(AsiaGameHub) –   A prominent leader in the U.S. gambling sector has urged the Commodity Futures Trading Commission (CFTC) to cease its defense of prediction market platforms and instead focus on overseeing financial markets.

These remarks were made by Bill Miller, CEO of the American Gaming Association, headquartered in Washington D.C., as reported by the Washington Times.

Miller stated that “[Prediction markets] are misleadingly presenting sports betting as financial contracts and investment opportunities, despite employing rhetoric intended to deceive both policymakers and the general public.” He added, “They are progressively being revealed as covert sports betting enterprises.”

Miller delivered these comments during a May 20 session of the Senate’s Commerce, Science, & Transportation Subcommittee on Consumer Protection, Technology, and Data Privacy.

This hearing takes place amidst ongoing resistance from various states against the CFTC, which maintains that it possesses exclusive authority to regulate prediction markets.

New Jersey has indicated its intention to escalate its legal dispute with Kalshi to the Supreme Court. Prosecutors are seeking the court’s intervention to compel the operator to comply with the state’s sports betting regulations.

U.S. Gambling Head Calls CFTC’s Regulatory Assertions ‘Absurd’

CFTC Chairman Michael Selig recently declared that prediction market platforms, including Polymarket and Kalshi, constitute “financial markets.” In contrast, Selig noted, traditional casinos and sports betting operators are categorized as “entertainment” providers.

Major sports leagues, such as the NFL, have voiced opposition, urging the CFTC to prohibit numerous sports-related contracts. The CFTC claims it is engaging with “all the professional leagues” to address insider trading on prediction markets. However, Selig maintains strong opposition to granting states ultimate authority on this issue.

Sports-related contracts consistently represent the majority of activity on the prediction market platform Kalshi. (Image: @iamprosdao/Dune)

Miller informed the subcommittee that the CFTC’s purpose is to “regulate markets essential to the nation’s economic operation, not to oversee Monday Night Football.”
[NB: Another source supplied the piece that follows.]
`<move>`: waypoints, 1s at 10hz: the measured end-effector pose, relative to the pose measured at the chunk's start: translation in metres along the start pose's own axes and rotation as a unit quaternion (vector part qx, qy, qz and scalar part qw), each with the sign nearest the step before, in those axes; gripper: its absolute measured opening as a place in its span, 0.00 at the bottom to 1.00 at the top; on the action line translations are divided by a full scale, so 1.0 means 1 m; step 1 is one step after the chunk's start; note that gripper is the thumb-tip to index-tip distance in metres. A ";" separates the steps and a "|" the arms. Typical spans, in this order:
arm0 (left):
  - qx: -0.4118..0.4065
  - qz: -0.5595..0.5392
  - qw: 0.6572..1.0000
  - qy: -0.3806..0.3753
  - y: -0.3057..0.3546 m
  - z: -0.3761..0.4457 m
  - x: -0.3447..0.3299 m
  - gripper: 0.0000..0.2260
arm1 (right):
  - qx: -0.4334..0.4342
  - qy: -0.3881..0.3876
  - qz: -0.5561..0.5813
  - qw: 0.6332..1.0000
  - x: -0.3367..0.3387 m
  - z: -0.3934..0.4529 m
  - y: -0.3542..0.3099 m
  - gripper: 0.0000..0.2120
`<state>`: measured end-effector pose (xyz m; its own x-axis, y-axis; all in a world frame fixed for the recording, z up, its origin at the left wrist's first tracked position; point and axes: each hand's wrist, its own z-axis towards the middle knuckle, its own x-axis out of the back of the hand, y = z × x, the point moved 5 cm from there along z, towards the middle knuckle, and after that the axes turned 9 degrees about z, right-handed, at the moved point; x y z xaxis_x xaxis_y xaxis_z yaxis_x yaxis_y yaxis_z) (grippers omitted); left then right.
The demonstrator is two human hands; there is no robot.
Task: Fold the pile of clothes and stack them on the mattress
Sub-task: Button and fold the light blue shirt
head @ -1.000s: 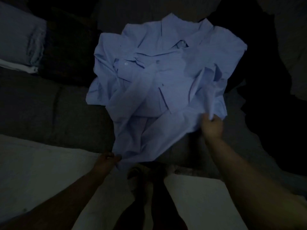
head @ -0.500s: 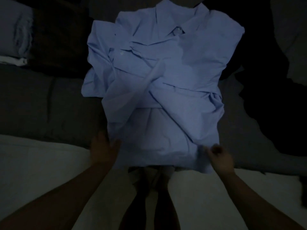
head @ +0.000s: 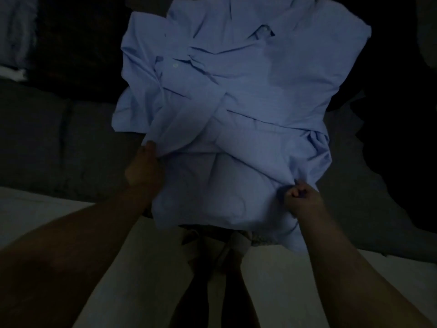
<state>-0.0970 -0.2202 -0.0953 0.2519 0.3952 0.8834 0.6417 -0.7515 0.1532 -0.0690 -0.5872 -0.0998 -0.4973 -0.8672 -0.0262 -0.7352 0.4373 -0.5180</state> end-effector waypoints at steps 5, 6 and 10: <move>0.251 -0.711 0.646 -0.116 -0.017 -0.075 -0.050 0.21 | -0.155 -0.111 0.337 0.922 0.019 -0.012 0.058 0.35; 0.221 -0.754 0.609 -0.103 -0.017 -0.055 -0.062 0.16 | -0.096 -0.115 0.299 0.943 -0.008 -0.017 0.039 0.28; 0.311 -0.706 0.596 -0.224 -0.043 -0.122 -0.066 0.09 | -0.097 -0.174 0.242 0.950 0.006 -0.042 0.044 0.20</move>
<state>-0.2301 -0.2787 -0.1062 -0.7780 0.6078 -0.1592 0.5530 0.7826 0.2858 -0.1235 -0.5638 -0.0867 -0.6412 -0.5653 -0.5189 -0.5478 0.8108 -0.2063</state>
He noted that the CFTC employs 500 individuals. Miller further asserted that the notion “that they could somehow manage and facilitate a nationwide sports betting network is preposterous.”

Conversely, representatives for prediction markets disputed these assertions, contending that leading operators independently regulate activities on their platforms.

Patrick McHenry, former Chairman of the Congress Financial Services Committee and currently a senior adviser for the Coalition for Prediction Markets, stated that these platforms employ more stringent surveillance standards than casinos.

He explained that prediction market operators actively prohibit users, and the CFTC mandates that operators implement know-your-customer (KYC) and anti-money laundering (AML) protocols.

McHenry additionally contended that twelve states permitting gambling have, to date, not succeeded in banning advertising potentially viewable by minors.

In contrast, the former lawmaker noted, prediction markets have implemented “a comprehensive prohibition preventing anyone under 18 from accessing these products.”

McHenry concluded that Coalition members have embraced “superior standards” compared to those typically employed by most “average” states.

No Intent for a ‘Federal Department of Gambling’

The head of the AGA asserted that financial regulators ought to refrain from overseeing sports betting.

Miller stated that Congress had no intention of establishing a “Federal Department of Gambling” when it created the CFTC in 1974.

He pointed out that 41 state attorneys general have instructed the CFTC to “desist.” Miller further mentioned that these attorneys general argue states maintain the right to regulate prediction markets.

Miller remarked that the regulator is exercising “control and dominance in an area where, quite frankly, they have no legitimate involvement.”

Senator John Hickenlooper seemed to concur with Miller’s position, challenging McHenry’s claim that the CFTC possesses the capability to oversee the market.

Hickenlooper responded, “You are the first individual who has suggested to me that they believe the CFTC meets the required standards.”